Job Cohorts

Note: This is a new experimental concept in the 2017 release.

A job cohort is a collection of jobs that require special FIFO scheduling. These jobs are always given a FairShare rank of 0 and are therefore scheduled "as soon as possible".

These type of jobs typically occurs in conjunction with large distributed parallel jobs. If a wide DP job has been partially dispatched, it is important that the rest of the partial jobs get dispatched right away, else we waste a lot of time waiting for the rendezvous. In the current implementation of partialTool if at least 25% of the DP job has been dispatched, then all the remaining DP job components become a cohort and will be dispatched "as soon as possible," therefore bypassing other scheduling rules.

Another application of job cohorts is to schedule sets of jobs that are relatively short, but only have value when all of them have been executed, for example a "smoke regression test", those short regressions that many organizations require of their engineers before a change to the input data can be checked into the repository. If the smoke test begins and is, say, 50% dispatched, then it becomes very valuable to make sure that the other jobs in the smoke test also get executed, bypassing the FairShare rules.

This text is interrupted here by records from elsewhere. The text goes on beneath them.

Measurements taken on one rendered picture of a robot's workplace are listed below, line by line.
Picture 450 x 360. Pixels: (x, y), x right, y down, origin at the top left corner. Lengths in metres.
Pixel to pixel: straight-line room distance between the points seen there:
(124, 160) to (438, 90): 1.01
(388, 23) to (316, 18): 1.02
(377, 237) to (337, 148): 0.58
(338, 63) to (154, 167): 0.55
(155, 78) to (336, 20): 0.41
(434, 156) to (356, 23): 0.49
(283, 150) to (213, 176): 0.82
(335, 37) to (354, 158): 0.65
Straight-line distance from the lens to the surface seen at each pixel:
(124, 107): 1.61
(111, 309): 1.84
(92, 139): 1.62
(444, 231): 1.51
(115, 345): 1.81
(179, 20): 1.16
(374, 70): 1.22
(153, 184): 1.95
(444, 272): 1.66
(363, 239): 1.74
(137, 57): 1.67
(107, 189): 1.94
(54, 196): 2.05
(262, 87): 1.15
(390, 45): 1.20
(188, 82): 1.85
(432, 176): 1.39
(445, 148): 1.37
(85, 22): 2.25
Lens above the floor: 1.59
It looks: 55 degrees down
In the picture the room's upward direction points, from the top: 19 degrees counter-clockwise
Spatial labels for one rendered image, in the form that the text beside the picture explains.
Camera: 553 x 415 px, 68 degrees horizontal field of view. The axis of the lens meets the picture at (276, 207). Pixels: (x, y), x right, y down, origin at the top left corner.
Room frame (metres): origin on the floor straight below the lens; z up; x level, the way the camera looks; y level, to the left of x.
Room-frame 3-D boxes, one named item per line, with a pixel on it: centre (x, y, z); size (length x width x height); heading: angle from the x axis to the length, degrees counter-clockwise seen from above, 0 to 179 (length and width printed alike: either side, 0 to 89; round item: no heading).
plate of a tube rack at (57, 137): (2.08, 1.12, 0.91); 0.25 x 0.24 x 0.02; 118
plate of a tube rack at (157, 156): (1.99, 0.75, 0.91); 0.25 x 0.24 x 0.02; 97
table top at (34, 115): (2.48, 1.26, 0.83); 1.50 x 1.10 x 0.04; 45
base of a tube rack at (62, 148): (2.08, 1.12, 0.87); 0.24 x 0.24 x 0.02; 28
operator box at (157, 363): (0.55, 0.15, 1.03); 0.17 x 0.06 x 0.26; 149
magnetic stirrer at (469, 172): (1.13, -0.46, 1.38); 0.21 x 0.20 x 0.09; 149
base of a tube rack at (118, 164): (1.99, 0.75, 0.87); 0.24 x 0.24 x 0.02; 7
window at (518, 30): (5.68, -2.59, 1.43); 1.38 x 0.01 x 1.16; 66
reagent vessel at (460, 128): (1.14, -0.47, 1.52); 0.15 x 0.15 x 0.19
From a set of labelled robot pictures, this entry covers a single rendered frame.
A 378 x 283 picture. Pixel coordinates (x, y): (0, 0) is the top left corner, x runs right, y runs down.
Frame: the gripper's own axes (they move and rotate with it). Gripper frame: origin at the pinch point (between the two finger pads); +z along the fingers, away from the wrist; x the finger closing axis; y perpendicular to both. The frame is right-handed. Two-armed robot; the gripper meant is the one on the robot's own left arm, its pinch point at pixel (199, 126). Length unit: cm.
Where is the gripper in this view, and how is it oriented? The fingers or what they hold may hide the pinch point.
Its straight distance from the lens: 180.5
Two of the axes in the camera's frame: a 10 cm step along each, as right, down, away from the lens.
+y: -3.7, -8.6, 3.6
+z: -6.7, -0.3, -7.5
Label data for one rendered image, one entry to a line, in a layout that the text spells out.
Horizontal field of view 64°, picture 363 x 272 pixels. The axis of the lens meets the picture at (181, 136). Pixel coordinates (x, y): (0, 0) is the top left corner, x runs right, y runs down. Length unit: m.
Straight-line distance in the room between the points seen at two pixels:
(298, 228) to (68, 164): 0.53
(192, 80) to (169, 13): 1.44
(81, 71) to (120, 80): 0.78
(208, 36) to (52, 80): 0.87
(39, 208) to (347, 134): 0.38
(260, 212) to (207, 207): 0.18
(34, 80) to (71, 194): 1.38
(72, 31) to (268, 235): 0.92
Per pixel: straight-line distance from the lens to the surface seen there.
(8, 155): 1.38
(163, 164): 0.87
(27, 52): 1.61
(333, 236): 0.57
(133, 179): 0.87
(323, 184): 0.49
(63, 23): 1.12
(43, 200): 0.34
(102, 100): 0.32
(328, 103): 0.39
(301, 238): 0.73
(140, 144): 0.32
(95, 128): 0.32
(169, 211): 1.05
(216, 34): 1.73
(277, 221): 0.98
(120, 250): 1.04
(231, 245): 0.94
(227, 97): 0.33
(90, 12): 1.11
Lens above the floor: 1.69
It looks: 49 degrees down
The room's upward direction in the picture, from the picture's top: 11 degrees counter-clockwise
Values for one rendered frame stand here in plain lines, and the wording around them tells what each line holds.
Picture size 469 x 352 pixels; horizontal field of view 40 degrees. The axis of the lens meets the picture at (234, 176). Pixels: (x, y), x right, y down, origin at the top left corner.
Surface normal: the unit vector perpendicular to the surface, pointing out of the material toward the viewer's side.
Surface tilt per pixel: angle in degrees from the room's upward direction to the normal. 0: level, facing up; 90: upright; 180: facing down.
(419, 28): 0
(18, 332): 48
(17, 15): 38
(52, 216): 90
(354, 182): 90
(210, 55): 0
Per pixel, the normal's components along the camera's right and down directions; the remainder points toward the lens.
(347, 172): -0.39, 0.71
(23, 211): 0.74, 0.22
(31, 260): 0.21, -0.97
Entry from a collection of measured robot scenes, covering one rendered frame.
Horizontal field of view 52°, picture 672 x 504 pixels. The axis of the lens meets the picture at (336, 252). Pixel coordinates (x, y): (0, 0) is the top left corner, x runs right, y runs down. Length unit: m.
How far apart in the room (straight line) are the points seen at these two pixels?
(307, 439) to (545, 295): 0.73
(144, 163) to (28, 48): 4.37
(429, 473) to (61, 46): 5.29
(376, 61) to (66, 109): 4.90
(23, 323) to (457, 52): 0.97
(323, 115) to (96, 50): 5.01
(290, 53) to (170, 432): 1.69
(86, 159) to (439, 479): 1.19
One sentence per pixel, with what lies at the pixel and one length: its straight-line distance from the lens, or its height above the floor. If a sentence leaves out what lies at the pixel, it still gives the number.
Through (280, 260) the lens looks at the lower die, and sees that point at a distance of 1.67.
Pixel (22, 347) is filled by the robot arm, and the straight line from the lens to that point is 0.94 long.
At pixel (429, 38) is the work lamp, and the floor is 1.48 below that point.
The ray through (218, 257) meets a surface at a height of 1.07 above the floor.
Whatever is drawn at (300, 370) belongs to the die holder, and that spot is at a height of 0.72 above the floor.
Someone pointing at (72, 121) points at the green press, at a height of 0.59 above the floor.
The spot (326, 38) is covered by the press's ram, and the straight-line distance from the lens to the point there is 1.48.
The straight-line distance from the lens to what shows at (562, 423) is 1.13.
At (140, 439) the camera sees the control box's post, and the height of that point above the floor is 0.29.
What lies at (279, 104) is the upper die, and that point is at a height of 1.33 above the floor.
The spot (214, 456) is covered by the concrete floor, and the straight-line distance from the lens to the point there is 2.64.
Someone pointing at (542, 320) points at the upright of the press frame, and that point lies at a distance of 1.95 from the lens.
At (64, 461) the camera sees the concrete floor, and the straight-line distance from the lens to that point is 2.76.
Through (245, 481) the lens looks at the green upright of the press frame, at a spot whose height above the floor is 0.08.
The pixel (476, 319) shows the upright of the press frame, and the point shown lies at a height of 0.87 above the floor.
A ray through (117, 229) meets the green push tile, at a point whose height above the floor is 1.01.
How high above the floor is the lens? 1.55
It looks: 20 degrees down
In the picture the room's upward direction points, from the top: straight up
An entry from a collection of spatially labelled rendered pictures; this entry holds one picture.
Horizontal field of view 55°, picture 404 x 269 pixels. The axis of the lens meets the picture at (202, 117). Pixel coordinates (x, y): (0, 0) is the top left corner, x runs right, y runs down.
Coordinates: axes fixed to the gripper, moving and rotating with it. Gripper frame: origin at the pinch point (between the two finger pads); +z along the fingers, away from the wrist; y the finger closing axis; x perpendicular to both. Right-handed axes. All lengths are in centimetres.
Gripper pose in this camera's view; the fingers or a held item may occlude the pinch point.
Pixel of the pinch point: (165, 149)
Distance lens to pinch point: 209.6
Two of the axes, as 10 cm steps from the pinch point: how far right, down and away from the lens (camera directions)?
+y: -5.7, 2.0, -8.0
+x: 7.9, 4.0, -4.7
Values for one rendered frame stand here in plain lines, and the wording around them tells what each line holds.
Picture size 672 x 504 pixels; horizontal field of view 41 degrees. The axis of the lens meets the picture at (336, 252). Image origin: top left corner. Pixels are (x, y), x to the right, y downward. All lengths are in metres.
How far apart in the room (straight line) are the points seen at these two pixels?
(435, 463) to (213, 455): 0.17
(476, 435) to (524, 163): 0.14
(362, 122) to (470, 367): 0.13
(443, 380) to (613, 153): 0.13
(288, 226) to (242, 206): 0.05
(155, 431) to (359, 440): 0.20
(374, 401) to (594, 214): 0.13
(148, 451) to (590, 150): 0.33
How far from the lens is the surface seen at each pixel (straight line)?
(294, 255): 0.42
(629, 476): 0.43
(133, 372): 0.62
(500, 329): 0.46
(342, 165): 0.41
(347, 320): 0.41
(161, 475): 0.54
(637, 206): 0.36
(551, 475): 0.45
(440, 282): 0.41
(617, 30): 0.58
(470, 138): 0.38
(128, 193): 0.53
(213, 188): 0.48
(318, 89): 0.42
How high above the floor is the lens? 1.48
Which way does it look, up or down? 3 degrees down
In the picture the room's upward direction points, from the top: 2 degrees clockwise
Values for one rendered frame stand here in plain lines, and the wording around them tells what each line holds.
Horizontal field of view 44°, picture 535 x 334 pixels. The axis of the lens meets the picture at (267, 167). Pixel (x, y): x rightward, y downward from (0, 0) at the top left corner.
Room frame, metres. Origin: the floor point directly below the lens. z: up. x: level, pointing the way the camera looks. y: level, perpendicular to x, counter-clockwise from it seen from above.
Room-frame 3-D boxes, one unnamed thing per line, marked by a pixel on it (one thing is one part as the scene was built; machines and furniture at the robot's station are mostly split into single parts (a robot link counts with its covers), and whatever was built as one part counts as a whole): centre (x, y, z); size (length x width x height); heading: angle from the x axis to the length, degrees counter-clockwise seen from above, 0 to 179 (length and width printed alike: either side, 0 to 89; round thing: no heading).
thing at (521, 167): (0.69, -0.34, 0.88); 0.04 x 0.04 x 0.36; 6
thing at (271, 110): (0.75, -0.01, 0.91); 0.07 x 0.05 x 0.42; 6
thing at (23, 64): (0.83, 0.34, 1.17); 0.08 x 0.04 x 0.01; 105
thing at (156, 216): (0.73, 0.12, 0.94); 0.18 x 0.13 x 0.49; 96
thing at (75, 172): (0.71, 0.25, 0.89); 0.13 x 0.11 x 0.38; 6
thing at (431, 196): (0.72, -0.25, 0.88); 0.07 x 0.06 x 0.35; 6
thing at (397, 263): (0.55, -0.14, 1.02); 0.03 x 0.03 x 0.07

It is possible to abuse this concept and say that all my jobs are "cohort" jobs. Abuses will be detected and warnings will be issued.

How to Turn On/Off Cohorts

There is only one low level method to activate cohorts, via the vtk_set_cohort API.
vtk_set_cohort $setId  1 ;#   Set the cohort flag on all jobs contained in set.
vtk_set_cohort $setId  0 ;#   Reset the cohort flag on all jobs contained in set.